■ YOUR INSTRUCTIONS:
Your response should be an exact reproduction of the data below, beginning at the line containing "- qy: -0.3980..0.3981" and ending with the final line.

■ SOURCE DATA:
+ + + + + + +

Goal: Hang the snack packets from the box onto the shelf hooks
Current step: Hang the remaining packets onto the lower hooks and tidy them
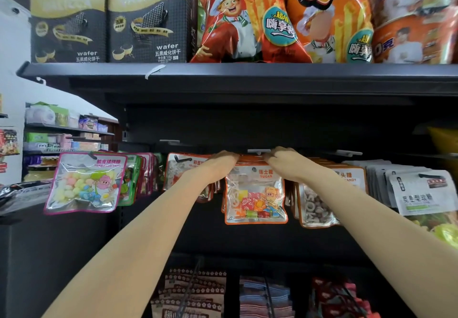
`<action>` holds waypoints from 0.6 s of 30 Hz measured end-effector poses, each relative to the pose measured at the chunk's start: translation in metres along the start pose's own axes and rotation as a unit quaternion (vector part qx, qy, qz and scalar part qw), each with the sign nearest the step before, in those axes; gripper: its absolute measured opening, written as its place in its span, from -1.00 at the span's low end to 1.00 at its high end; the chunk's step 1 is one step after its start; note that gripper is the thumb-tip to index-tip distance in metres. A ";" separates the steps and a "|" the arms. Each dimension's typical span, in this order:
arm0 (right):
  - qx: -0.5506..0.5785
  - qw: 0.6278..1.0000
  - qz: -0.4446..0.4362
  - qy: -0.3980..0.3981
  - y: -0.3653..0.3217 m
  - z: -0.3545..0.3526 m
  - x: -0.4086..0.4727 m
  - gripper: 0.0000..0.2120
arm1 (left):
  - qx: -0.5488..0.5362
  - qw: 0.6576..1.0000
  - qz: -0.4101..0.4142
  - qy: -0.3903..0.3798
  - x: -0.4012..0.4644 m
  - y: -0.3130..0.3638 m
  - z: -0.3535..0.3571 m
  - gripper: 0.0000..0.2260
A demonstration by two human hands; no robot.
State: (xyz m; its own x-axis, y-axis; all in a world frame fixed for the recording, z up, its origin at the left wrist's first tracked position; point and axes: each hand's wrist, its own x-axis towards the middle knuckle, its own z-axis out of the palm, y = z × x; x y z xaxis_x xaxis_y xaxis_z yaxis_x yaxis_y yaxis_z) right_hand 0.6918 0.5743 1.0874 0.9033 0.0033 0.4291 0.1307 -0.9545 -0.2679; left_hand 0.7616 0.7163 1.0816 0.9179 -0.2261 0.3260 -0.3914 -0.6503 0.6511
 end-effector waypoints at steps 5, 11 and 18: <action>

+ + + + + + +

■ TASK ANSWER:
  - qy: -0.3980..0.3981
  - y: -0.3653..0.3217 m
  - z: -0.3545..0.3526 m
  - x: -0.4086..0.4727 m
  - gripper: 0.0000..0.2120
arm1 (left):
  - qx: -0.5488..0.5362
  - qw: 0.6576..1.0000
  - qz: -0.4101..0.4142
  - qy: -0.3903..0.3798
  - x: -0.4012..0.4644 m
  - y: -0.3130..0.3638 m
  - z: -0.3535..0.3571 m
  - gripper: 0.0000..0.2260
A demonstration by two human hands; no robot.
State: (xyz m; its own x-axis, y-axis; all in a world frame fixed for the recording, z up, its origin at the left wrist's first tracked position; point and axes: each hand's wrist, its own x-axis towards the middle knuckle, its own z-axis out of the palm, y = z × x; x y z xaxis_x xaxis_y xaxis_z yaxis_x yaxis_y yaxis_z) right_hand 0.6918 0.5743 1.0874 0.9033 0.0033 0.4291 0.1307 -0.9545 -0.2679; left_hand 0.7616 0.7163 1.0816 0.9179 -0.2261 0.3260 -0.3914 -0.6503 0.6511
 end-effector waypoints at steps 5, 11 and 18: <action>

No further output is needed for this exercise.